EXERCISE GOAL:
Each line of the listing is to be retyped exactly as given.

━━━ GIVEN DATA ━━━

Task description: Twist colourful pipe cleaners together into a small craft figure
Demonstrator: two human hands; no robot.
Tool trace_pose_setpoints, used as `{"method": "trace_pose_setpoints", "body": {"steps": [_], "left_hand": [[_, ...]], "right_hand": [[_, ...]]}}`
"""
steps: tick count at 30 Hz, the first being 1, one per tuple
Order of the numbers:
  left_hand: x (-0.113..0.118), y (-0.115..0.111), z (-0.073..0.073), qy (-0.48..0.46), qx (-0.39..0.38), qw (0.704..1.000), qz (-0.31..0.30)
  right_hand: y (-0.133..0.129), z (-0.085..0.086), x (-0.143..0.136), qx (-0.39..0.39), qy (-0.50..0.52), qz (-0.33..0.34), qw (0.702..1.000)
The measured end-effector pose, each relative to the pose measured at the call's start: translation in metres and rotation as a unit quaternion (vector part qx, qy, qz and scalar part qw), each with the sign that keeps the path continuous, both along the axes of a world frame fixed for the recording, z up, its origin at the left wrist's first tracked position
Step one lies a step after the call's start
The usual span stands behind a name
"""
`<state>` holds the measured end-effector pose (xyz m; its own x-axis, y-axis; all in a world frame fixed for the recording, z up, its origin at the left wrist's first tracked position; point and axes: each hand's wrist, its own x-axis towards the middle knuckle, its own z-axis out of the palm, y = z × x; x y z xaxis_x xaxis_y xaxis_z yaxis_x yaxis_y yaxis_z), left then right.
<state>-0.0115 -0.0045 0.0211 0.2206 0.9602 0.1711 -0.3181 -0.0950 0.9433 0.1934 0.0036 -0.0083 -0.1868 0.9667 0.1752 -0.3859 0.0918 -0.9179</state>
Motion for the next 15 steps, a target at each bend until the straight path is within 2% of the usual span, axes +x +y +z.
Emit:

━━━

REPLY:
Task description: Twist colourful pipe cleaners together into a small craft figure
Demonstrator: two human hands; no robot.
Tool trace_pose_setpoints, used as `{"method": "trace_pose_setpoints", "body": {"steps": [_], "left_hand": [[_, ...]], "right_hand": [[_, ...]]}}`
"""
steps: tick count at 30 Hz, the first being 1, one per tuple
Order of the numbers:
  left_hand: x (-0.113..0.118), y (-0.115..0.111), z (-0.073..0.073), qy (-0.48..0.46), qx (-0.39..0.38), qw (0.704..1.000), qz (-0.31..0.30)
  right_hand: y (-0.133..0.129), z (-0.085..0.086), x (-0.143..0.136), qx (-0.39..0.39), qy (-0.50..0.52), qz (-0.33..0.34), qw (0.702..1.000)
The measured end-effector pose, each relative to the pose measured at the call's start: translation in metres and rotation as a unit quaternion (vector part qx, qy, qz and scalar part qw), each with the sign that keeps the path continuous, both along the axes of a world frame fixed for the recording, z up, its origin at the left wrist's first tracked position
Step one lies a step after the call's start
The usual span stands behind a name
"""
`<state>` holds the measured end-effector pose (xyz m; its own x-axis, y-axis; all in a world frame fixed for the recording, z up, its origin at the left wrist's first tracked position; point and axes: each hand's wrist, its own x-axis towards the middle knuckle, its own z-axis out of the palm, y = z × x; x y z xaxis_x xaxis_y xaxis_z yaxis_x yaxis_y yaxis_z), left then right.
<state>-0.0115 -0.0045 0.0211 0.2206 0.9602 0.1711 -0.3181 -0.0950 0.9433 0.1934 0.0036 -0.0083 -0.1868 0.9667 0.1752 -0.3859 0.0918 -0.9179</state>
Motion for the next 15 steps, a target at each bend until the straight path is within 2% of the usual span, axes +x +y +z.
Emit:

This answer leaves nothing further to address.